Six years later, Richard Nixon was elected President of the United States. But that’s not the interesting thing. The Nixon elected in 1968 was not the same Nixon of ’62, but The New Nixon, a moderate middle of the road reformer who wanted to reunite the country after the divisions of the LBJ years, and had a plan to get the country out of Vietnam. He was a conservative, alright, but a small “c” conservative who wanted simple stability and law and order. That was the image, anyway, and it worked, to such a degree that Nixon was reelected in 1972 in a massive landslide.
I write all this having recently read an interview with Michael McDowell in the Sunday Indo, where he was pressed (and didn’t rule out) a return to political life. I worked with him on three campaigns, and I have always been amazed how his public persona is so different from his private one, or at least, his relaxed one. The curious thing is that Michael McDowell’s gut political instincts are closer to the mainstream of the silent working taxpaying majority than almost anyone else in his political generation. Yet one would struggle to find an Irish politician who had more difficulty in communicating those values to the people most likely to vote for, and gain from, those same values. He certainly didn’t help himself by bandying about ideological labels (socialist!) that mean nothing to so many Irish people. He also made the mistake, as John Gormley is also doing now, of assuming that the public will know and appreciate the good works one is doing in government. He failed to communicate in a digestible way the huge reforms he introduced in the prison service and oversight of the Gardai, and instead let his opponents brand him an extremist.
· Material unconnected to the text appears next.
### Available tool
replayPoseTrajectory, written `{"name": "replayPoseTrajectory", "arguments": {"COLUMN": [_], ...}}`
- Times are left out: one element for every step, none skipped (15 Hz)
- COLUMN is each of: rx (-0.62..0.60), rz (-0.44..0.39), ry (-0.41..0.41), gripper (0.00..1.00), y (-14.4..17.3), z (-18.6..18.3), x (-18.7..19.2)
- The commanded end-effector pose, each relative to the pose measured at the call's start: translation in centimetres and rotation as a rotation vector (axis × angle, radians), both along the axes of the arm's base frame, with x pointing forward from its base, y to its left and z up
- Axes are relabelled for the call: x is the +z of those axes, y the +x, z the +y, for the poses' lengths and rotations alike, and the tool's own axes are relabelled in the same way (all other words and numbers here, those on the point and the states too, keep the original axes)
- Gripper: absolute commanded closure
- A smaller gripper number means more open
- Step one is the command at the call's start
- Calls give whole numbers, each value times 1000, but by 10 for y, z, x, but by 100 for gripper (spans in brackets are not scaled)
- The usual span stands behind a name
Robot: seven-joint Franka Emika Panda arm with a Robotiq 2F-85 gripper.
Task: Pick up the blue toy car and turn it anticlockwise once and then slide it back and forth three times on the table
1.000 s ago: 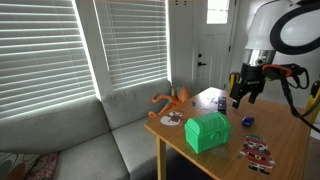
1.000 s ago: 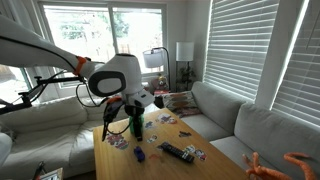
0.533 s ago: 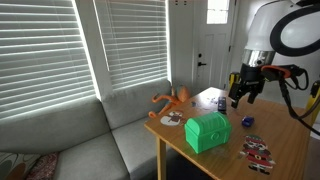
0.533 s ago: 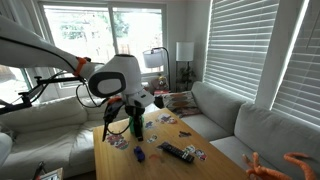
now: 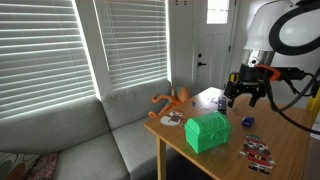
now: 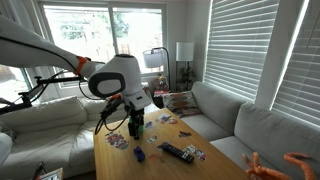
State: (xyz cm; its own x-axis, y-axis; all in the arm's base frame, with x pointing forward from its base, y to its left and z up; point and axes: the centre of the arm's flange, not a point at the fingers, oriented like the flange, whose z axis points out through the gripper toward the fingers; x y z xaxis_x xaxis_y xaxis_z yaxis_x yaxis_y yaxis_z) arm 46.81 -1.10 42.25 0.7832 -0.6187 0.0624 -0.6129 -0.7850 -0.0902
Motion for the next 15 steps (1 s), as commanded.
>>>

Could he return? Is there room for the New McDowell? It’s not impossible. People fail to realise that his well attended campaigns in Dublin South East were made up of people with a strong loyalty and indeed friendship towards him personally. If he can clearly identify a message, a set of values that the great private sector battlers who are too well off for welfare but not well enough to cheat on their taxes can identify with, the people who worry about paying the bills, he may yet.